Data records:
----
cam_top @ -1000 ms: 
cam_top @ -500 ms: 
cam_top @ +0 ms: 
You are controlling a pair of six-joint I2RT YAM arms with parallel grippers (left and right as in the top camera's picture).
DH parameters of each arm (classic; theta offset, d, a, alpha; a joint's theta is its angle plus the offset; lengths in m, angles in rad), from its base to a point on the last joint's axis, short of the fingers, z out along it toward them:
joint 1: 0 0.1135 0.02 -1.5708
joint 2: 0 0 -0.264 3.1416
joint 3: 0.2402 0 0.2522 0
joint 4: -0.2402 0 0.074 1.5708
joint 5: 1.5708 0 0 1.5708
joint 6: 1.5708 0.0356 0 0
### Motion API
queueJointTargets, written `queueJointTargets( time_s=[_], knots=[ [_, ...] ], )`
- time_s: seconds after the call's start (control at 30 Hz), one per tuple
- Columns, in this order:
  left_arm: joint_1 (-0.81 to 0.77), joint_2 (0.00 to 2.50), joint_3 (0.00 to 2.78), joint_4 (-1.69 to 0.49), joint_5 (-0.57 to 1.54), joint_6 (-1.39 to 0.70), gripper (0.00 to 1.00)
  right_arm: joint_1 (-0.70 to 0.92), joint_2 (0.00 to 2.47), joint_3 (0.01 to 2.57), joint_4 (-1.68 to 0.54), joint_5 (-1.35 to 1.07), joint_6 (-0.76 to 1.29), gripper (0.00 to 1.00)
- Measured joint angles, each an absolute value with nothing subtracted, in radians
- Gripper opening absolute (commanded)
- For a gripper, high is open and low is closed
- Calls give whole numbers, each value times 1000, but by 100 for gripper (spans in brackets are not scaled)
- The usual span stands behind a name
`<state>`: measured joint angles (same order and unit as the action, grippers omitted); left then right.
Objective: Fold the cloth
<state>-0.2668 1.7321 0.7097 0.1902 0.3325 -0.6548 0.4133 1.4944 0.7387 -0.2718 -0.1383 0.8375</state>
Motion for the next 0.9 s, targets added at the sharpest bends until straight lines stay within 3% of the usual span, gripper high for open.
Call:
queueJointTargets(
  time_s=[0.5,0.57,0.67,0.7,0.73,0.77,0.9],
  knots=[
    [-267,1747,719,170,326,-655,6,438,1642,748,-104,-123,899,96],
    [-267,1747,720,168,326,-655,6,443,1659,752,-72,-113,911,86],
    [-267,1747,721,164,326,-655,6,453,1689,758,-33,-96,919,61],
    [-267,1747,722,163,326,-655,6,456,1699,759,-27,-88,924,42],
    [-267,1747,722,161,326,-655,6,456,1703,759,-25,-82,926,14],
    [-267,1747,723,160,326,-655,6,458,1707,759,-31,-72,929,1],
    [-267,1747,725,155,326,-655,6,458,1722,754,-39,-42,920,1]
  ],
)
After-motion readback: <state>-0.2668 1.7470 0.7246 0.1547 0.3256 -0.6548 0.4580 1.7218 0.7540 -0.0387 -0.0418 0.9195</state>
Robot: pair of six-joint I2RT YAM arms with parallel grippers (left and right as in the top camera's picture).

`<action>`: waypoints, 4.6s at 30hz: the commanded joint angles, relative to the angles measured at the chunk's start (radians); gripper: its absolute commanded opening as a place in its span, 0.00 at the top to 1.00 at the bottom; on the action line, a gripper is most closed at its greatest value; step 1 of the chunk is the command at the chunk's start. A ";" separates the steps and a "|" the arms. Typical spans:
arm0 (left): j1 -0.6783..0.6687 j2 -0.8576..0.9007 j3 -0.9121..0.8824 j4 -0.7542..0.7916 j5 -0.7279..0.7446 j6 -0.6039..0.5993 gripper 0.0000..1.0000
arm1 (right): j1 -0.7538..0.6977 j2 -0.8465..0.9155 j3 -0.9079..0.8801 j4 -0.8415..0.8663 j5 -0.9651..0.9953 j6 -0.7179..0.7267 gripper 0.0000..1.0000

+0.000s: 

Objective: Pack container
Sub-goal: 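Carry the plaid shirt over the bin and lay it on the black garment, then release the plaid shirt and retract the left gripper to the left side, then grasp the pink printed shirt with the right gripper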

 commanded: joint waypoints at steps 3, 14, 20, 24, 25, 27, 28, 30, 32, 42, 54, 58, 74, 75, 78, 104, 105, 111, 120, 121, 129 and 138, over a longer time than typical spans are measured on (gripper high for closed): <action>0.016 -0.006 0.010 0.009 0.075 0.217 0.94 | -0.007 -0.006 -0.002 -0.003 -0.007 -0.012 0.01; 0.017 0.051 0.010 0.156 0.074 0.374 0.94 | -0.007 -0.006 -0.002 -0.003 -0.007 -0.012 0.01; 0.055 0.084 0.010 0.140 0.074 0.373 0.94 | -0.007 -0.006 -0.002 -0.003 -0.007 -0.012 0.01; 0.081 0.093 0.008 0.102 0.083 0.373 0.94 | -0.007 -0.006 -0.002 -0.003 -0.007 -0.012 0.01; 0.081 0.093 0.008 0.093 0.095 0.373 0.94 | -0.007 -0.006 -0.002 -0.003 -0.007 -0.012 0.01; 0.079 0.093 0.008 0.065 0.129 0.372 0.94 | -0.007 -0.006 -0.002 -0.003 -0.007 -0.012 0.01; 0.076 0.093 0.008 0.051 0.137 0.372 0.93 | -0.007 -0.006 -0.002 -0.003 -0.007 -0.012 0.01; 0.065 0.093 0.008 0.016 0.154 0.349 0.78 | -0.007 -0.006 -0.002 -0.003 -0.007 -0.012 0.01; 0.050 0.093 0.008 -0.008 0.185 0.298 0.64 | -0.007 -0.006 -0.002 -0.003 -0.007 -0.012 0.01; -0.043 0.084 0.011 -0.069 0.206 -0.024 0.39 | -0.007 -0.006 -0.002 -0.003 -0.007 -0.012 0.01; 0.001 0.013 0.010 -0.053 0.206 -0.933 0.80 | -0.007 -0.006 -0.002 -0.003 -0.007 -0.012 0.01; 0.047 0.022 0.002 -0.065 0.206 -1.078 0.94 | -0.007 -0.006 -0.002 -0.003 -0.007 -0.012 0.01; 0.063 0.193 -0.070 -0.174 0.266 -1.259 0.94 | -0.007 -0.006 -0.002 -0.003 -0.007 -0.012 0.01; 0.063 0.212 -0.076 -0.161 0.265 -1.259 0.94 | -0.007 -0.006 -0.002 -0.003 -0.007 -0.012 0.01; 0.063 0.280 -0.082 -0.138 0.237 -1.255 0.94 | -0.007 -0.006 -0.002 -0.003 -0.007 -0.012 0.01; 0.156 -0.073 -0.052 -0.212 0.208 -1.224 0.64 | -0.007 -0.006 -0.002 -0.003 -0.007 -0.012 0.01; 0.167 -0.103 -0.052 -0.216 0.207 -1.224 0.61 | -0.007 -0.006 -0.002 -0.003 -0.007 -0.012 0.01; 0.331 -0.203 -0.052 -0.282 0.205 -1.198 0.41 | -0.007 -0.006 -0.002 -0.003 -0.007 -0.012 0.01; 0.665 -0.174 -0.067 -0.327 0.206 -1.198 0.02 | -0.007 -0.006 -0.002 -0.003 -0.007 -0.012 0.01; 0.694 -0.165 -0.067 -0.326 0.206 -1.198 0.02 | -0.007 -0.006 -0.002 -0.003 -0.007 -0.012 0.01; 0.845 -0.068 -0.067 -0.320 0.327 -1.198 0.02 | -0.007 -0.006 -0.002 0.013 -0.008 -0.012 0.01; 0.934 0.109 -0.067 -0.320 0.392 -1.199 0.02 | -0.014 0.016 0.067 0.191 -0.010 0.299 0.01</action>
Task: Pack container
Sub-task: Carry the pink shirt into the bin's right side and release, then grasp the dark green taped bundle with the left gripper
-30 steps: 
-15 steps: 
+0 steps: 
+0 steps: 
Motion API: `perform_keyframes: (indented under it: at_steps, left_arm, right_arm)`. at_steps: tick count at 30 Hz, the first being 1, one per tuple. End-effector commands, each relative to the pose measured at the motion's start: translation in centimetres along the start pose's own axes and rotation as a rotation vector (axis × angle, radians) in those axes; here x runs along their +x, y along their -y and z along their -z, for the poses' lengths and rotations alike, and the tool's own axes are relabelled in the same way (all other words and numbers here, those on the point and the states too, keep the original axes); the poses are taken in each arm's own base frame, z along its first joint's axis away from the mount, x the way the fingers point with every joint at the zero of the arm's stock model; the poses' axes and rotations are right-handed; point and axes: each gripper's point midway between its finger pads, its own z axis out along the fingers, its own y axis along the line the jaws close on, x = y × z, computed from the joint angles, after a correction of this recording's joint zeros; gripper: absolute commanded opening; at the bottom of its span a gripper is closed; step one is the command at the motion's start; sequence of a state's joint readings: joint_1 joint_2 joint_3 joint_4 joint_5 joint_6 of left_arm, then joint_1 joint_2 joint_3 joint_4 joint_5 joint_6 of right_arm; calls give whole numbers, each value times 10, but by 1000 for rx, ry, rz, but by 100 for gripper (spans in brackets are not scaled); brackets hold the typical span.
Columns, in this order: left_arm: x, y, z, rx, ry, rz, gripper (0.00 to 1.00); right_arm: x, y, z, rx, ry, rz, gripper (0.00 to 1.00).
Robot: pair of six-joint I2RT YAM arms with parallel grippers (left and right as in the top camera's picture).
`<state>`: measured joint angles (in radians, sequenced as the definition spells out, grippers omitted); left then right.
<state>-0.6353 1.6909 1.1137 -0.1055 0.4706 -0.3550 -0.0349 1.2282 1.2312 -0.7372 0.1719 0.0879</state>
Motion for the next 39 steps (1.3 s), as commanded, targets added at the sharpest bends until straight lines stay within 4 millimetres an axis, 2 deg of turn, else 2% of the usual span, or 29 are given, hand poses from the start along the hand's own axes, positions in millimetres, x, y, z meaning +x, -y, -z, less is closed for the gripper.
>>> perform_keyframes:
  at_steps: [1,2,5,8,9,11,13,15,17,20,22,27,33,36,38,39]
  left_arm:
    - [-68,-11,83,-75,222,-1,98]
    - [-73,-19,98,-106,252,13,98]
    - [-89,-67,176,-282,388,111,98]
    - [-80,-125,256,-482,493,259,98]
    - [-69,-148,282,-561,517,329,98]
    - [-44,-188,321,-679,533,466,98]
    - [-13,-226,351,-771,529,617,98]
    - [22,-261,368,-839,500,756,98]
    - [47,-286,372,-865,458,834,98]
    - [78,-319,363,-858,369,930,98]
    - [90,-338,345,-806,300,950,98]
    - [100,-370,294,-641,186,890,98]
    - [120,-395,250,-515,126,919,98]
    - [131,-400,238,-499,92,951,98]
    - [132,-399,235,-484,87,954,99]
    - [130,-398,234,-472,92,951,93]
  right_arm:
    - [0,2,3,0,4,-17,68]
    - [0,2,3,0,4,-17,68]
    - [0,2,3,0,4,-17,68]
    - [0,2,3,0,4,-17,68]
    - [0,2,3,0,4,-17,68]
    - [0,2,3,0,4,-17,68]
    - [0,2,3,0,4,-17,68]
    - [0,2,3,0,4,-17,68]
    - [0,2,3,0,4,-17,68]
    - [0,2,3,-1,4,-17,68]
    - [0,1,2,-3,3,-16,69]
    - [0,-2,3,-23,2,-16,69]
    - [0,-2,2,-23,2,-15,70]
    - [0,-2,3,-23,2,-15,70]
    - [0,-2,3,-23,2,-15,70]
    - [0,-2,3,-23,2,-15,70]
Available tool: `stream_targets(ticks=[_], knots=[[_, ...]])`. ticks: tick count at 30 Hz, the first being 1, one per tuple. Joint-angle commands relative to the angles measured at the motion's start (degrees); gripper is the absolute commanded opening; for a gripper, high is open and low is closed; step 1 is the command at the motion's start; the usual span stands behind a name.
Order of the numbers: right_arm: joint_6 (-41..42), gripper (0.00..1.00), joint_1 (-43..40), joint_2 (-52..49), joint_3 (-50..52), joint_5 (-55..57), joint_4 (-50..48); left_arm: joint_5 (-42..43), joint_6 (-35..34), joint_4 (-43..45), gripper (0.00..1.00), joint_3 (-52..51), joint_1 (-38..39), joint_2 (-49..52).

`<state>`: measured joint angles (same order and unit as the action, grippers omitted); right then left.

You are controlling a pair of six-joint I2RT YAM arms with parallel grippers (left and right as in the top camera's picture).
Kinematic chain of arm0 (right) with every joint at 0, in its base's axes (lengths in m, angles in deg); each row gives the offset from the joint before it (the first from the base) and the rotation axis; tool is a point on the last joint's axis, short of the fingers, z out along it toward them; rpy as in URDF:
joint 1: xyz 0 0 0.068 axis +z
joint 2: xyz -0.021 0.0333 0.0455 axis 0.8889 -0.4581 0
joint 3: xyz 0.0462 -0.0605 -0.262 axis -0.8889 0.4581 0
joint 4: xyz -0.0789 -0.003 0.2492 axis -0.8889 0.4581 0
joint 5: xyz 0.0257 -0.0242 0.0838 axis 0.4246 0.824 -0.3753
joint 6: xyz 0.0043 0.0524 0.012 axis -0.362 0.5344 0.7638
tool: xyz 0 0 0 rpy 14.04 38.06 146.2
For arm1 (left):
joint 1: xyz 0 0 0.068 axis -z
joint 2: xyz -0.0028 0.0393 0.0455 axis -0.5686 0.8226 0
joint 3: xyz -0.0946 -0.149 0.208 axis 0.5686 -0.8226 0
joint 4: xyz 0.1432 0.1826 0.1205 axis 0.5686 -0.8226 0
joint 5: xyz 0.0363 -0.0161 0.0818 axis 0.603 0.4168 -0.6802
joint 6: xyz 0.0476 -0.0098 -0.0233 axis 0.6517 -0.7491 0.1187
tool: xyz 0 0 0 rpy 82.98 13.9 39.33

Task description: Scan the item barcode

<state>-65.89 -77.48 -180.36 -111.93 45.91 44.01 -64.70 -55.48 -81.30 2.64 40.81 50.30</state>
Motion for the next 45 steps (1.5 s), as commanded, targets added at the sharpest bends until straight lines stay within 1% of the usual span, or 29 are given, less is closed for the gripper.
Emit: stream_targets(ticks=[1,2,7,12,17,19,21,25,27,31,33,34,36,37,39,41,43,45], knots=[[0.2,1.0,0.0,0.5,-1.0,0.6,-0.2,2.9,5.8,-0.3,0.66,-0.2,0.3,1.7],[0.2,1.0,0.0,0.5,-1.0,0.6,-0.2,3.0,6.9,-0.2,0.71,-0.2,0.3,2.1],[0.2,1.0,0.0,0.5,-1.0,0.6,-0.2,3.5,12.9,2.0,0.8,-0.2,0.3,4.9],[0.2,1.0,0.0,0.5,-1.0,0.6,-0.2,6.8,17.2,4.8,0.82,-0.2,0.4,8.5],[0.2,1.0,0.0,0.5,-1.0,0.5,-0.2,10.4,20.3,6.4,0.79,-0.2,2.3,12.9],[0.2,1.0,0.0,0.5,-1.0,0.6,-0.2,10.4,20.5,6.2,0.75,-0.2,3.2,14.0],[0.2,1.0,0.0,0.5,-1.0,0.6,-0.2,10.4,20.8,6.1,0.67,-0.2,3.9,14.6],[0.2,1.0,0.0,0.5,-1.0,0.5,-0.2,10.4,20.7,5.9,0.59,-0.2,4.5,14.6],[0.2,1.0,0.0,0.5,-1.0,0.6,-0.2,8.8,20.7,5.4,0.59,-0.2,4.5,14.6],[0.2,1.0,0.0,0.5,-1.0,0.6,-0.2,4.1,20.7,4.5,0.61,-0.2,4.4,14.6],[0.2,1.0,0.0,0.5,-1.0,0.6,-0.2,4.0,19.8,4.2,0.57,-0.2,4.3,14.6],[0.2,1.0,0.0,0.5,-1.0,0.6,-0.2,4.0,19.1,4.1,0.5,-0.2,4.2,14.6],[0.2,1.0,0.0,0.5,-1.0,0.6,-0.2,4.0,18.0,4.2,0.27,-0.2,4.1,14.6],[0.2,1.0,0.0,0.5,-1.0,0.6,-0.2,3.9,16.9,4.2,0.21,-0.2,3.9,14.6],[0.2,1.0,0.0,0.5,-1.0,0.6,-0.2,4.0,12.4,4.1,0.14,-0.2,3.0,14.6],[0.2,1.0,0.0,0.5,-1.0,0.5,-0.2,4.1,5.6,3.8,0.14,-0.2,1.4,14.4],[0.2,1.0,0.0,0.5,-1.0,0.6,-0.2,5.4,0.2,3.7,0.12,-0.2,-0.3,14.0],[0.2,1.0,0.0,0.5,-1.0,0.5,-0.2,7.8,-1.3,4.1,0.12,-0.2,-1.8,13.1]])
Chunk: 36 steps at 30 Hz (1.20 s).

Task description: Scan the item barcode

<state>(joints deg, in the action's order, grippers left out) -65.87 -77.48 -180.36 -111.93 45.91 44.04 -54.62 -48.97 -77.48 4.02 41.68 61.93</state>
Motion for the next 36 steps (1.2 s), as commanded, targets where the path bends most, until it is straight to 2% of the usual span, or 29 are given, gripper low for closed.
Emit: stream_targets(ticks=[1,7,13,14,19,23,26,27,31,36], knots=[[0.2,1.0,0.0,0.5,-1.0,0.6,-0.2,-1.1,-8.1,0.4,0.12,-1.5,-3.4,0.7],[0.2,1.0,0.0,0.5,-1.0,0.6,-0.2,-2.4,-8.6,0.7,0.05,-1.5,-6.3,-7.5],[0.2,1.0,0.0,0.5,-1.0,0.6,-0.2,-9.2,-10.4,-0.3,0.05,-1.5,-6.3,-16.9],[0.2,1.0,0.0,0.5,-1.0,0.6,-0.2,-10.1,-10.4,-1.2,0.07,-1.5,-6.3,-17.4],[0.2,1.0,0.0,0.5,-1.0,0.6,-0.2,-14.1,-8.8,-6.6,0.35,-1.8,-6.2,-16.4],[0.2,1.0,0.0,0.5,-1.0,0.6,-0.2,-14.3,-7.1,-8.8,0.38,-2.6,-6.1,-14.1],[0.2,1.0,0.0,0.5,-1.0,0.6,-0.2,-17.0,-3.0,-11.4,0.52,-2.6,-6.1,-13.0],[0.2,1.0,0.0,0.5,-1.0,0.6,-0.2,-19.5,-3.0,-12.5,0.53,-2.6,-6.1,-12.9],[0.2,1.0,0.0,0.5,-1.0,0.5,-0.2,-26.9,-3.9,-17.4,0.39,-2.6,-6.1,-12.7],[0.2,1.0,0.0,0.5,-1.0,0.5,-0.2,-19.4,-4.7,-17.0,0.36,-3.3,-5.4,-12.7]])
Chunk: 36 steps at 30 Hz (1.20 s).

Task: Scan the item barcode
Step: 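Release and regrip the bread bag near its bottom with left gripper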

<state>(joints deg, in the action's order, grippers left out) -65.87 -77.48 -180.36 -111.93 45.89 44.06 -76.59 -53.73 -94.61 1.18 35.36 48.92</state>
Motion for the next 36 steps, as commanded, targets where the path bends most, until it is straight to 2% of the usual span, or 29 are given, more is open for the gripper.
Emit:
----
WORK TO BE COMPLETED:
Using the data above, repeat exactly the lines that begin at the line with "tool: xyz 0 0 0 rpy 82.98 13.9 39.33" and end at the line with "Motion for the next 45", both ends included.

RESPONSE TO THIS EXERCISE:
tool: xyz 0 0 0 rpy 82.98 13.9 39.33

Task description: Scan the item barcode

<state>-65.89 -77.48 -180.36 -111.93 45.91 44.01 -64.70 -55.48 -81.30 2.64 40.81 50.30</state>
Motion for the next 45 steps (1.5 s), as commanded, targets added at the sharpest bends until straight lines stay within 1% of the usual span, or 29 are given, less is closed for the gripper.

This response is done.